§ Task details
Using the material below, count the lines that contain the word "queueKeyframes" and report the number only.

§ Recorded data
★ ★ ★ ★

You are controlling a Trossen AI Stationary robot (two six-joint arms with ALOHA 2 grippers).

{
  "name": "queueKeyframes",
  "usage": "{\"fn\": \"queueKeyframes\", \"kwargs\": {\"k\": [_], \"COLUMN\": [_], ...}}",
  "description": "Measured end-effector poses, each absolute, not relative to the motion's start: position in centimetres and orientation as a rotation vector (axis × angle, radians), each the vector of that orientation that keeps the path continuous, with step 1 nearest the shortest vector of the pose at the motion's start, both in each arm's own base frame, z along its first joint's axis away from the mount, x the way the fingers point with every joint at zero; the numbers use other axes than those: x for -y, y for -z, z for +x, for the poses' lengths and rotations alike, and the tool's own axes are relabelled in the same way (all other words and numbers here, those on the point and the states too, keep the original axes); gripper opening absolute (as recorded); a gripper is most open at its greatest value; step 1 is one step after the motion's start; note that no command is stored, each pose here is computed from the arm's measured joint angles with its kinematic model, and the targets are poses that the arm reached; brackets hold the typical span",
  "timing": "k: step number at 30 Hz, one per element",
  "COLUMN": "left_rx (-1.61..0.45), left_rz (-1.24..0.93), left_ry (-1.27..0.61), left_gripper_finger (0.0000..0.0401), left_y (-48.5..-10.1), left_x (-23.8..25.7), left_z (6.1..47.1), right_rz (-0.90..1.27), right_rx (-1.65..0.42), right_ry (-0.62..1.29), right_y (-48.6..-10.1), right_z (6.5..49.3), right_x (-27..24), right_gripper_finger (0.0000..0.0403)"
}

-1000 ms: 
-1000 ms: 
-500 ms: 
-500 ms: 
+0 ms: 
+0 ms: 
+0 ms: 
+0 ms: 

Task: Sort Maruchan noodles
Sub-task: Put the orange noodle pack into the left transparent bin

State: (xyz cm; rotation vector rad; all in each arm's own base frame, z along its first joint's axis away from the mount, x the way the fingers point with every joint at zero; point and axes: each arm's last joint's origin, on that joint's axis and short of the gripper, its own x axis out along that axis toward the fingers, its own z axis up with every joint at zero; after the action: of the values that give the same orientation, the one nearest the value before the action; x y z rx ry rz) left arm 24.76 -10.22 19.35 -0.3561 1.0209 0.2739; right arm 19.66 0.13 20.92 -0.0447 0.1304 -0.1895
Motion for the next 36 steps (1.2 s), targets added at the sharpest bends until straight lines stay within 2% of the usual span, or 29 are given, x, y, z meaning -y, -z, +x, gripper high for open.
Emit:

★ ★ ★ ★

§ Solution to this problem
2